Happy ending for looted Kandinsky
A bid of US$44.9 million at a recent Sotheby’s sale scooped up a masterpiece by Wassily Kandinsky, representing a new auction record for the artist. The painting, Murnau mit Kirche II (Murnau with Church II), originates from 1920 and encapsulates the beginnings of the revolutionary abstract language that would underpin the rest of Kandinsky’s career. The work was recently returned to the descendants of its rightful owners, the Berlin art collectors Siegbert and Johanna Margarethe Stern; Johanna died at Auschwitz in 1944. Auction proceeds are to be shared between the 13 surviving Stern heirs and used to fund further research into the fate of their family collection. Lucian Simmons, Vice Chairman and Sotheby’s Worldwide Head of Restitution said: “This year marks the 25th anniversary of the conference, held in Washington, D.C., that first established the ground rules for the restitution of artworks looted by the Nazis during the Second World War. Since then, Sotheby’s Restitution Department has worked with many heirs and families to reunite them with their stolen property and, at the same time, to help re-tell their stories and celebrate their lives.”

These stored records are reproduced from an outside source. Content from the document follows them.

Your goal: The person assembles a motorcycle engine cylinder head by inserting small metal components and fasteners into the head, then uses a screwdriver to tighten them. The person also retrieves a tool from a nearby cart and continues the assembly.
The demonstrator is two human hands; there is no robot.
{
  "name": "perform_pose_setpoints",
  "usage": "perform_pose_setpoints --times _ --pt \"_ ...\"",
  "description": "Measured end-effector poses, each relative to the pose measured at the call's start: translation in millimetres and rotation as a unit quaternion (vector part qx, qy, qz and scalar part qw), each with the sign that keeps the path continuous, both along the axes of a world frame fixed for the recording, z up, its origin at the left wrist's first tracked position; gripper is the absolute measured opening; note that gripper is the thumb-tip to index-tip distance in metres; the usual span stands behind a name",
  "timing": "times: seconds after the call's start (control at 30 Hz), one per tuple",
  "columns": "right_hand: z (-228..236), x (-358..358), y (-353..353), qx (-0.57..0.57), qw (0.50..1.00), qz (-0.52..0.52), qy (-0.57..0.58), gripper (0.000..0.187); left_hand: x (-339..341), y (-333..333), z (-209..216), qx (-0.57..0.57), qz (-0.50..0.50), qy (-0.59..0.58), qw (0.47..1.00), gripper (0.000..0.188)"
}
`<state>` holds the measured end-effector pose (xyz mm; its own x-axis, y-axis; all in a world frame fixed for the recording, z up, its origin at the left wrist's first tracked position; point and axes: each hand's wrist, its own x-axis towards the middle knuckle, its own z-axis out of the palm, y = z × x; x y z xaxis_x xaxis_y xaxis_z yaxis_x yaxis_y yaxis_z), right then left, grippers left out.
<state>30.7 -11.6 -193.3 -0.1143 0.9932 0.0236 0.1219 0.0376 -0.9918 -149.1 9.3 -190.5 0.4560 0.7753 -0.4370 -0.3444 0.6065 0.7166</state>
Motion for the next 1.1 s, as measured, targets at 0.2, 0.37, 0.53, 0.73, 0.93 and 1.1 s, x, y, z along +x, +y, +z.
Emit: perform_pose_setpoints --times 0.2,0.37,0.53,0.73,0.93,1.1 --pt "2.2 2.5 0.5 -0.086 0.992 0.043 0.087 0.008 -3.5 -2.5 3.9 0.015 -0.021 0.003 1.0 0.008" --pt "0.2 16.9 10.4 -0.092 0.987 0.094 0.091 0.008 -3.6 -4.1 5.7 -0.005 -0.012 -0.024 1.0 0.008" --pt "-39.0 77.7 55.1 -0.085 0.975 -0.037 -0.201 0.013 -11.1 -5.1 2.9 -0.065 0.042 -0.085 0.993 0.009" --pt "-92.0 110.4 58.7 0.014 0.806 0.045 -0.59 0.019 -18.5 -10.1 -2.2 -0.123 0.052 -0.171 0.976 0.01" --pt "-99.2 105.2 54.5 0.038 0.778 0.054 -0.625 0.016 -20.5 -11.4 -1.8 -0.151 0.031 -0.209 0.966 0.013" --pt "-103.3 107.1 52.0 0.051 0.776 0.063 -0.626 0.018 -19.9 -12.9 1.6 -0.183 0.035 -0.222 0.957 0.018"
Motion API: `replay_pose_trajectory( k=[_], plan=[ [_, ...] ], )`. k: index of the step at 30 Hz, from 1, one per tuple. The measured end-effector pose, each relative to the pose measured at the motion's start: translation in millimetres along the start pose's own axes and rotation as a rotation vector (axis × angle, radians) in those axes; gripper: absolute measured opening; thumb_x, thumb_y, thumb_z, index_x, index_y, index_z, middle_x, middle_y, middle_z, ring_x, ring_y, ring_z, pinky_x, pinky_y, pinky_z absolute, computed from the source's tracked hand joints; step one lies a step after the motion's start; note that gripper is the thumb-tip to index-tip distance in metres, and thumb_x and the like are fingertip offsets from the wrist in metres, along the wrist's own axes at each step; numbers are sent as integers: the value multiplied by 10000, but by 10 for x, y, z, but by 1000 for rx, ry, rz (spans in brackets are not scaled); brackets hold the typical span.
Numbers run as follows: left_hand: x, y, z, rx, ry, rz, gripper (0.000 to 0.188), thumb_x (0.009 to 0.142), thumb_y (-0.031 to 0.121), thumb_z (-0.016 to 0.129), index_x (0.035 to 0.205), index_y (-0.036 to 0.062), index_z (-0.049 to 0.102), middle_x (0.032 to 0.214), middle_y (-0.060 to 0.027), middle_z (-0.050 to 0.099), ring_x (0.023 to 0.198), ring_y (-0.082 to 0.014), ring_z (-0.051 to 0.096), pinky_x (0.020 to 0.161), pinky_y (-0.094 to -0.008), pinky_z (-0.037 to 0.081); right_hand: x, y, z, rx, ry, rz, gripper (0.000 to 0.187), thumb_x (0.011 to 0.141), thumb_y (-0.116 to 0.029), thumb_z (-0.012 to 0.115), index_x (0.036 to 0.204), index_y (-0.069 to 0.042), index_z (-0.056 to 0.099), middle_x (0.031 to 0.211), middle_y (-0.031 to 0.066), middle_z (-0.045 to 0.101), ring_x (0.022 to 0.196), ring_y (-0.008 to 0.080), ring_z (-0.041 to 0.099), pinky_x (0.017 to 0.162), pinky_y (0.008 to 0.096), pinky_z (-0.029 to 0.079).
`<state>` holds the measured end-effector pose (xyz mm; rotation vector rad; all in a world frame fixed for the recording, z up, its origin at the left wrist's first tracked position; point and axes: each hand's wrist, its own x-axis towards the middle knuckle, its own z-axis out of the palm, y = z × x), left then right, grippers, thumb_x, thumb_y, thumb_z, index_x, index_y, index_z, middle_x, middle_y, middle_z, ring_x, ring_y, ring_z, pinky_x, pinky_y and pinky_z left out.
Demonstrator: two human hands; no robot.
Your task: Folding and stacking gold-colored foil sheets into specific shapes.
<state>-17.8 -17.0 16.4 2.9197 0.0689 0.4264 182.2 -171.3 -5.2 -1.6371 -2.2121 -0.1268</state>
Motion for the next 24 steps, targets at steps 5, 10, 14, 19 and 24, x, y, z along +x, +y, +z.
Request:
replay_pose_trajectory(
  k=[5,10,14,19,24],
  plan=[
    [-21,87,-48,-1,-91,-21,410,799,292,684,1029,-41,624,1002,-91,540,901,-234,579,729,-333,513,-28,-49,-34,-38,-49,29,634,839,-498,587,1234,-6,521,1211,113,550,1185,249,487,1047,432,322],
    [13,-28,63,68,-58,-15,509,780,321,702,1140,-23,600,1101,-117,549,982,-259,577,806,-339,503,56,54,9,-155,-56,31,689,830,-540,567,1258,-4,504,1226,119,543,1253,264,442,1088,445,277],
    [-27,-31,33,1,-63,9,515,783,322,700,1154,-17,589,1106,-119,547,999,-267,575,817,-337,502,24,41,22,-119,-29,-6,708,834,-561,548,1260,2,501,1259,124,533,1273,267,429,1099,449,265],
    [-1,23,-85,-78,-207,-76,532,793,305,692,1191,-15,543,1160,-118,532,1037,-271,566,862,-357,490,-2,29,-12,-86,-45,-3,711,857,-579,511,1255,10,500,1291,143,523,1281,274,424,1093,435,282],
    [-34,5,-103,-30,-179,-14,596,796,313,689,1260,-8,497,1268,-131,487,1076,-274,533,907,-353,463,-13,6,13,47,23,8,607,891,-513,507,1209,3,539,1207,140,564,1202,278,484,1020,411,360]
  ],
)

Frenzied bidding for last-of-its-kind supercar
A Bugatti Chiron Profilée, the last W16-powered car available from the famed French automotive atelier, has gone for nearly 9.8 million euros (about US$10.7 million), making it the most valuable new car ever sold at auction. It was the last possible opportunity to buy a new Bugatti powered by the legendary W16 engine – the only 16-cylinder engine in the world to be used in a car. With such an important piece of Bugatti history at stake, bidding was fierce. Marcus Görig, Car Specialist at RM Sotheby’s, said: “It was an honour for us to host this very special lot in collaboration with Bugatti. The sale of the Chiron Profilée was one of the most anticipated moments of the whole auction. With enormous global interest in the car, the Profilée attracted considerable attention at the auction among bidders and curious viewers who had visited to have a glimpse of this unique car.” Designed as a more radical version of the Chiron Sport, the Profilée took its name from one of Jean Bugatti’s first creations – a specific Type 46 model known as Surprofilée, with a sleeker silhouette and an elegant sweeping tail.